Description of the task:
After locating the line with "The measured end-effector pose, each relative" in the data that follows, return it and every later line exactly, up to and including the line with "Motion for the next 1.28".

Study material:

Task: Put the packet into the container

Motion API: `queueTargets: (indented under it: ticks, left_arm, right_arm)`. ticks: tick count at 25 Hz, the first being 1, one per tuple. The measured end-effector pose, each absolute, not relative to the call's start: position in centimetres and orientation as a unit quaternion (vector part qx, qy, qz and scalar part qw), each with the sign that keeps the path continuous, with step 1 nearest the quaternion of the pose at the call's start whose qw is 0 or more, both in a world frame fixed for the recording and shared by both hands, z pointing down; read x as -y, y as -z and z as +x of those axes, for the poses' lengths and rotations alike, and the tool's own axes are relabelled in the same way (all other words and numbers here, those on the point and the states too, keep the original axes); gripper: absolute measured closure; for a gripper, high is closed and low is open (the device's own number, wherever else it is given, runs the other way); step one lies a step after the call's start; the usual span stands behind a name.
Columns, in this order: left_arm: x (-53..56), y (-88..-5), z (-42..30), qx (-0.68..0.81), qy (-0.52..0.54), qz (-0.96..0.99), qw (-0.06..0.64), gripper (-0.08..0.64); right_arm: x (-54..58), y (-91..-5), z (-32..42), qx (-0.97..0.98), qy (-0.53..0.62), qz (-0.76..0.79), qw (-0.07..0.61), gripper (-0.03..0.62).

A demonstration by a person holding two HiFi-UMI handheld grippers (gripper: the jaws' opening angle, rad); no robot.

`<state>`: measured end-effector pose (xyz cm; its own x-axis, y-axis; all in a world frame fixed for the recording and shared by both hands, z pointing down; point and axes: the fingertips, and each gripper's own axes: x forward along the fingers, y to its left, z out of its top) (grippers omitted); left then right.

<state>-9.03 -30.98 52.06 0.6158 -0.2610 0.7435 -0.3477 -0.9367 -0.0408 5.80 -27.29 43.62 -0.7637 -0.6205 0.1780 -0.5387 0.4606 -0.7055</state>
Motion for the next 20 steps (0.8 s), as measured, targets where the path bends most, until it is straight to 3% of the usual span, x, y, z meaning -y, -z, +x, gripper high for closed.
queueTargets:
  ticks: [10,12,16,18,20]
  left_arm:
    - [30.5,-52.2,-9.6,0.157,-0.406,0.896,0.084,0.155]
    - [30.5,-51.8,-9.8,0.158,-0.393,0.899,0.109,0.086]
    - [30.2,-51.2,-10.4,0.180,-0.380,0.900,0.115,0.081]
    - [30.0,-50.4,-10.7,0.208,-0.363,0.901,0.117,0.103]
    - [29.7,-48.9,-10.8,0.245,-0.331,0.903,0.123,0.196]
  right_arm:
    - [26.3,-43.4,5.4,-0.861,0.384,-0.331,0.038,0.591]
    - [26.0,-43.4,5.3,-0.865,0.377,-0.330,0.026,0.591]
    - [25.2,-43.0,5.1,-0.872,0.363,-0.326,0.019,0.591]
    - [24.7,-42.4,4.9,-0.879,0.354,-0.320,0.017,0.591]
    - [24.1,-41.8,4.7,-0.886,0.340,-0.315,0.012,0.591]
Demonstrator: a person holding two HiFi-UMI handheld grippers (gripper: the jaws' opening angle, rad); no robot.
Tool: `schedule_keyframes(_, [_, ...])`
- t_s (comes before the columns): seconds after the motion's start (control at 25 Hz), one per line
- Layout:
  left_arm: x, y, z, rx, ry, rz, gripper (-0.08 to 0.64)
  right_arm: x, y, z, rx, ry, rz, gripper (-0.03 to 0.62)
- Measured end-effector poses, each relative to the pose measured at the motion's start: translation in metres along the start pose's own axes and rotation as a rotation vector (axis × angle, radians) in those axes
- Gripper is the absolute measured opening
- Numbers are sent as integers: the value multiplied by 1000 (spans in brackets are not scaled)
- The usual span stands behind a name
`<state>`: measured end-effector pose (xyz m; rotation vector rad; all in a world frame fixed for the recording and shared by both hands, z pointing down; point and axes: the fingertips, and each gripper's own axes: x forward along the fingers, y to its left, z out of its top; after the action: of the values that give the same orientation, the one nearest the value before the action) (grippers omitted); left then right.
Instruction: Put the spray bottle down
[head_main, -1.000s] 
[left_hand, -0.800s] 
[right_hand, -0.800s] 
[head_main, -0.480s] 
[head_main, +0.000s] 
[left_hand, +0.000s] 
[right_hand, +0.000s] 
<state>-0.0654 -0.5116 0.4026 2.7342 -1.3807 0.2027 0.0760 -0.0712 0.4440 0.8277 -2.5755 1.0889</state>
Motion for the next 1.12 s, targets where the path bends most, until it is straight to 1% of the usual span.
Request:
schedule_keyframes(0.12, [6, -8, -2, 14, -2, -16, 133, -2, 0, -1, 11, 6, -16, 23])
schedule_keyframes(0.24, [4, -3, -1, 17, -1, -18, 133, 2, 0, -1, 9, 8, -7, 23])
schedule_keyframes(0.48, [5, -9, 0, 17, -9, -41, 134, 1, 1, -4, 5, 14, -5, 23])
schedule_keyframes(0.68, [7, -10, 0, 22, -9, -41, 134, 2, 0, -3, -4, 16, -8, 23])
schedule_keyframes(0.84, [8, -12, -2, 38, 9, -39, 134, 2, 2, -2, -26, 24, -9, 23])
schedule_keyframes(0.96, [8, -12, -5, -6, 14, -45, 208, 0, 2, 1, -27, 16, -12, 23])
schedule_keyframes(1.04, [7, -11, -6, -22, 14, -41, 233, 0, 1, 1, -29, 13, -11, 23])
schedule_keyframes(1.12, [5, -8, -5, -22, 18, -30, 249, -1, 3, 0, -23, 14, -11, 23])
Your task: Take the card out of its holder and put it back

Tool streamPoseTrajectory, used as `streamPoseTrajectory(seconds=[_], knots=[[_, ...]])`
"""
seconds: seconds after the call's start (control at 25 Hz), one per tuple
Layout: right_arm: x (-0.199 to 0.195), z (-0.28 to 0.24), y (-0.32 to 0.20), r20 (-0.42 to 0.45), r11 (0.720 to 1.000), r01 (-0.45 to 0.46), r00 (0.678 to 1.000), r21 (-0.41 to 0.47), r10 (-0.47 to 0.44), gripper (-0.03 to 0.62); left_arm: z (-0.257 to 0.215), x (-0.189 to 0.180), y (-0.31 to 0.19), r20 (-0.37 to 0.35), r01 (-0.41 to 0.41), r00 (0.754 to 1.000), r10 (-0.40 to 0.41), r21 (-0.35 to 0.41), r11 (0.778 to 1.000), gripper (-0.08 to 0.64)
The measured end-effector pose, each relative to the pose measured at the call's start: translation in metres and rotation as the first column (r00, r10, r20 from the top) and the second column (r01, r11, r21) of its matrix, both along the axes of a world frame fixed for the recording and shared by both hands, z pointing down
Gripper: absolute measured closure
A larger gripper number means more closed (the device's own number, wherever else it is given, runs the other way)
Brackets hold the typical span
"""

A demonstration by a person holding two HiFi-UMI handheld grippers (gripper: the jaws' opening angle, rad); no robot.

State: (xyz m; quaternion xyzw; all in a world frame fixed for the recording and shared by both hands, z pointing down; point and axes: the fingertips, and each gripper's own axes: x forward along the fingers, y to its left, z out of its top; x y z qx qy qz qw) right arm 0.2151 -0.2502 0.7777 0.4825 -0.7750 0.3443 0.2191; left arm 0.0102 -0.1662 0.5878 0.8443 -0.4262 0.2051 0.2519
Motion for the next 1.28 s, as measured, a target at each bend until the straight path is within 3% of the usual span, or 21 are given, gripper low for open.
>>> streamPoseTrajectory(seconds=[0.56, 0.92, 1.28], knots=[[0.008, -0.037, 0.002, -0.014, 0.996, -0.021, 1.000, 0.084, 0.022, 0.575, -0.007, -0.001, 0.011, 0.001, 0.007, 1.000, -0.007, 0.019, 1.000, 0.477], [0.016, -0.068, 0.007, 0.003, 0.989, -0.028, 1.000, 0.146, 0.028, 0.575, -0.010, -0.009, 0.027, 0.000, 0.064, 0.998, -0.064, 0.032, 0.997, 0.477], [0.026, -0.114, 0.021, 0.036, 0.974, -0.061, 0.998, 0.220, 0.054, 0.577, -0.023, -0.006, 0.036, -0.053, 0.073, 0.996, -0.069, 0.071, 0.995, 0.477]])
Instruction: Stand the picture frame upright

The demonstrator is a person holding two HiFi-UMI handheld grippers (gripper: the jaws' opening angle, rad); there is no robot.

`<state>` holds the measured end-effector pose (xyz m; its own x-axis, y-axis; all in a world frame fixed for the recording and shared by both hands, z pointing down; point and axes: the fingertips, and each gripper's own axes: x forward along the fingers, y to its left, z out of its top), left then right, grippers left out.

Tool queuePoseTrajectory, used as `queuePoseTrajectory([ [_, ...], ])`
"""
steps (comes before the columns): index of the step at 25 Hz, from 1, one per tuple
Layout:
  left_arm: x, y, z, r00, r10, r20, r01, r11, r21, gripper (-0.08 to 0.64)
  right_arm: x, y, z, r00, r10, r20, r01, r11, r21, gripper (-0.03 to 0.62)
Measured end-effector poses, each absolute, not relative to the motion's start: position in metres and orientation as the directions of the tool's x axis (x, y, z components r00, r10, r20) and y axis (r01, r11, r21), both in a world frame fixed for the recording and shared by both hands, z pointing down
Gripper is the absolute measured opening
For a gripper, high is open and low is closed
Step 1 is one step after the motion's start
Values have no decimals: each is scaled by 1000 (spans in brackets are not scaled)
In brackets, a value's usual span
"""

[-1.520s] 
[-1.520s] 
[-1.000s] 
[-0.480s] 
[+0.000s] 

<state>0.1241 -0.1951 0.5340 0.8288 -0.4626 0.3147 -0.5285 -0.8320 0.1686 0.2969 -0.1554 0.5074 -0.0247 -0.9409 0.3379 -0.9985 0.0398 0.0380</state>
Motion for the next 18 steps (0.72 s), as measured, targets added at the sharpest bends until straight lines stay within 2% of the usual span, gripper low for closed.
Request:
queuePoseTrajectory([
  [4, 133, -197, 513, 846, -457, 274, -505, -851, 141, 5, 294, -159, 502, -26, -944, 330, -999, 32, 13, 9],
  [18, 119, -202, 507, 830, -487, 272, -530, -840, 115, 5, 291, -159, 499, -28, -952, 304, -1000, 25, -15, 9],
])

Task answer:
The measured end-effector pose, each relative to the pose measured at the call's start: translation in metres and rotation as the first column (r00, r10, r20 from the top) and the second column (r01, r11, r21) of its matrix, both along the axes of a world frame fixed for the recording and shared by both hands, z pointing down
Gripper: absolute measured closure
A larger gripper number means more closed (the device's own number, wherever else it is given, runs the other way)
Brackets hold the typical span
"""

A demonstration by a person holding two HiFi-UMI handheld grippers (gripper: the jaws' opening angle, rad); no robot.

State: (xyz m; quaternion xyzw; all in a world frame fixed for the recording and shared by both hands, z pointing down; point and axes: the fingertips, and each gripper's own axes: x forward along the fingers, y to its left, z out of its top; x y z qx qy qz qw) right arm 0.2151 -0.2502 0.7777 0.4825 -0.7750 0.3443 0.2191; left arm 0.0102 -0.1662 0.5878 0.8443 -0.4262 0.2051 0.2519
Motion for the next 1.28 s, as measured, a target at each bend until the straight path is within 3% of the usual span, or 21 are given, gripper low for open.

The full output has been given.